> _YOUR TASK_
Once the line containing "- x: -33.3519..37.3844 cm" is found in the material below, it and every line after it should be transcribed exactly, with pictures left out and nothing added.

☆ ☆ ☆

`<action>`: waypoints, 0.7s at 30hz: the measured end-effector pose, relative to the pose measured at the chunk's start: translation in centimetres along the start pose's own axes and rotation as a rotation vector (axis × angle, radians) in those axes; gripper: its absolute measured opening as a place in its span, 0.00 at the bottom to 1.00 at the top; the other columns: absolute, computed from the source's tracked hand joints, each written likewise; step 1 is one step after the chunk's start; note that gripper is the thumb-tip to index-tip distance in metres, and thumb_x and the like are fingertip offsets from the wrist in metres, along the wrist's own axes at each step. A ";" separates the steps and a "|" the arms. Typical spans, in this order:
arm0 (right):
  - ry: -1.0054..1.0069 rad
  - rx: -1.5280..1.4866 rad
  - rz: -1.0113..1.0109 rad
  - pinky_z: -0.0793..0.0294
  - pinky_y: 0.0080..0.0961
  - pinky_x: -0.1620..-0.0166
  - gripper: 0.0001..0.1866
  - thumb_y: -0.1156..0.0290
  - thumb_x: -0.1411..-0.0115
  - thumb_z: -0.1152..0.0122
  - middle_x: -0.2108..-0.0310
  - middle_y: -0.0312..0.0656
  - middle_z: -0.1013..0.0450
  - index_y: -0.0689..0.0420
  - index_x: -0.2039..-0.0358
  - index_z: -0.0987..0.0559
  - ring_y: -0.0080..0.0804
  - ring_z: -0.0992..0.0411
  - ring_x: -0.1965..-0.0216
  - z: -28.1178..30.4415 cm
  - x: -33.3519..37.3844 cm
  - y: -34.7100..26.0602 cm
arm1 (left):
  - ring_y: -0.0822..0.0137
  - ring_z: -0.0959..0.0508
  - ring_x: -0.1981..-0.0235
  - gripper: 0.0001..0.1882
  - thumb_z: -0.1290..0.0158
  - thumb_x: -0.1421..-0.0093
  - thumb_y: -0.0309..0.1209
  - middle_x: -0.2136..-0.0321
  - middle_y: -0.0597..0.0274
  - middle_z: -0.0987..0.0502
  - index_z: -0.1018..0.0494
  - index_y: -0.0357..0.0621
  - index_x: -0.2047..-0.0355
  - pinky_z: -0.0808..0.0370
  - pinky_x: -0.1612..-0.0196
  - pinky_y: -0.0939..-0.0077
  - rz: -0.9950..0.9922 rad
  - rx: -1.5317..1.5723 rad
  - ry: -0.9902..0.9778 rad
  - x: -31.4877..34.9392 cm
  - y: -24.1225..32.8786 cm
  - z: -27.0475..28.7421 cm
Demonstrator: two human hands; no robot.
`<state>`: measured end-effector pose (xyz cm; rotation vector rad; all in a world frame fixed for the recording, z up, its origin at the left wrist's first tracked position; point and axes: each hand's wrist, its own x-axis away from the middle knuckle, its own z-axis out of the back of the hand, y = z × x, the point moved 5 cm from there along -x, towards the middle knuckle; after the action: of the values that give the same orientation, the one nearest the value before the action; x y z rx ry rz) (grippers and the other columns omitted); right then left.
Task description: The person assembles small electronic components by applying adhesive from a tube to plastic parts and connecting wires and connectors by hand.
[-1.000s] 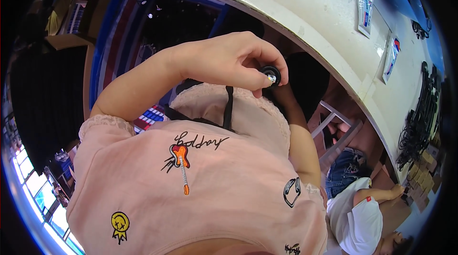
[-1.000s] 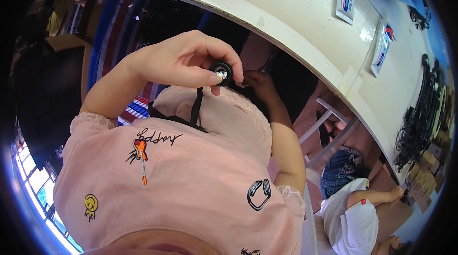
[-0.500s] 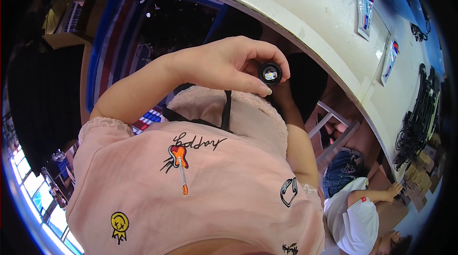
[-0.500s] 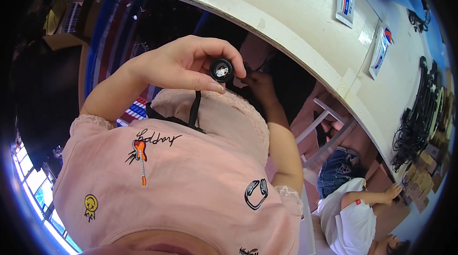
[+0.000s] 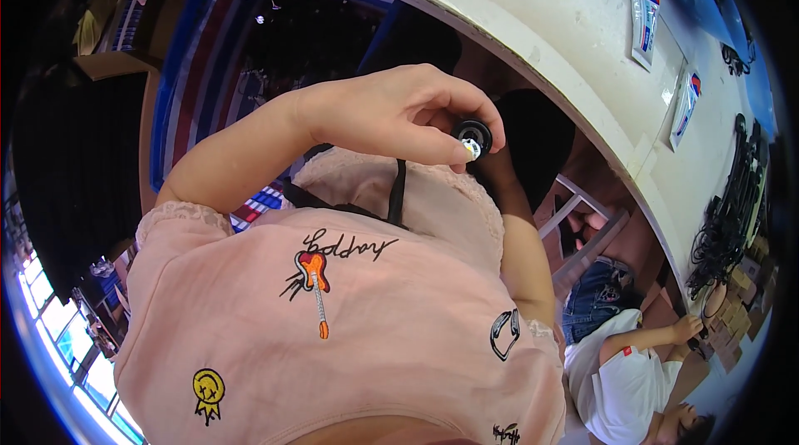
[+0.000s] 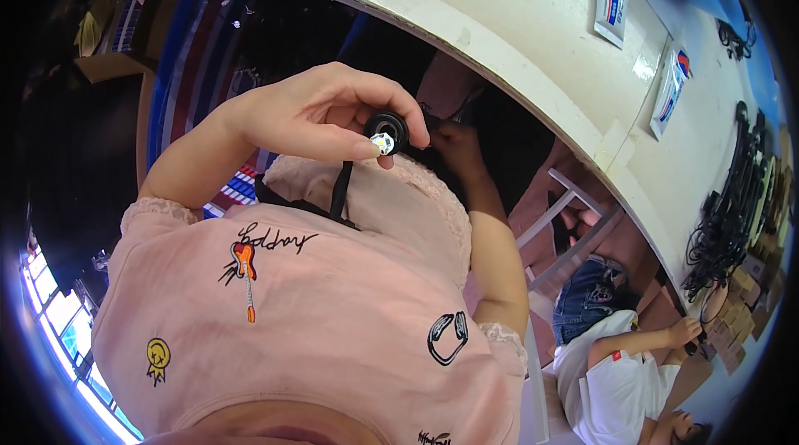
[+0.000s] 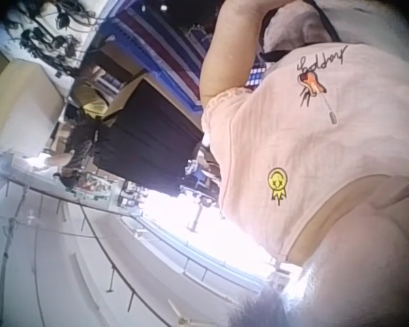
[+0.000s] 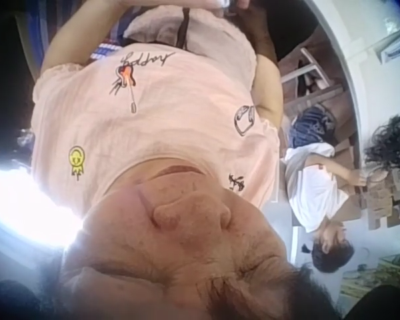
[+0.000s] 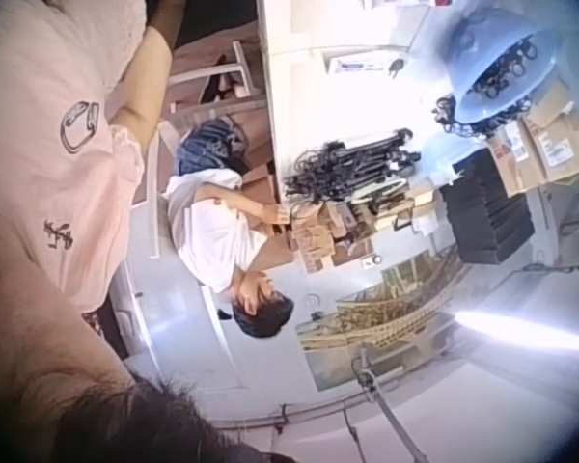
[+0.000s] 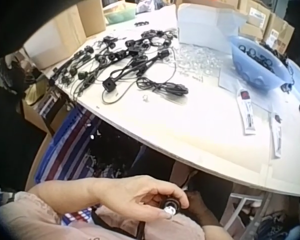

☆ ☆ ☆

> _THE ANSWER_
  - x: -33.3519..37.3844 cm
  - y: -34.7100..26.0602 cm
arm1 (left):
  - ring_y: -0.0822..0.0137
  - ring_z: -0.0959..0.0508
  - ring_x: -0.1981..-0.0235
  - gripper: 0.0001..0.1882
  - thumb_z: -0.1290..0.0158
  - thumb_x: -0.1421..-0.0093
  - thumb_y: -0.0309..0.1209
  - middle_x: -0.2136..-0.0321
  - middle_y: -0.0597..0.0274
  - middle_z: -0.0987..0.0502
  - index_z: -0.1018..0.0494
  - index_y: -0.0357..0.0621
  - index_x: -0.2047..-0.0355
  - pinky_z: -0.0808..0.0370
  - pinky_x: -0.1612..-0.0196
  - pinky_y: -0.0939..-0.0077
  - rz: -0.9950..0.9922 rad
  - rx: -1.5317..1.5723 rad
  - ry: -0.9902..0.9778 rad
  - x: -31.4877..34.9392 cm
  - y: -24.1225..32.8786 cm
  - z: -27.0475..28.7421 cm
Demonstrator: two human hands; no robot.
`<state>`: measured end-effector pose (xyz cm; rotation vector rad; all in a world frame fixed for the recording, z up, its origin at the left wrist's first tracked position; point and axes: each hand's wrist, its own x-axis away from the middle knuckle, its own z-axis out of the back of the hand, y = z × x, the point moved 5 cm from there along -x, towards the middle knuckle; after the action: of the values that give the same orientation, the one nearest the value before the action; x y z rx ry rz) (grippers and the other columns omitted); right then left.
Task description: The person assembles small electronic components by applying adhesive from a tube to plastic parts and connecting wires and connectors by hand.
[-1.000s] 
[-1.000s] 
[-0.500s] 
[-0.500s] 
[+0.000s] 
[+0.000s] 
[+0.000s] 
[+0.000s] 
[+0.000s] 
[+0.000s] 

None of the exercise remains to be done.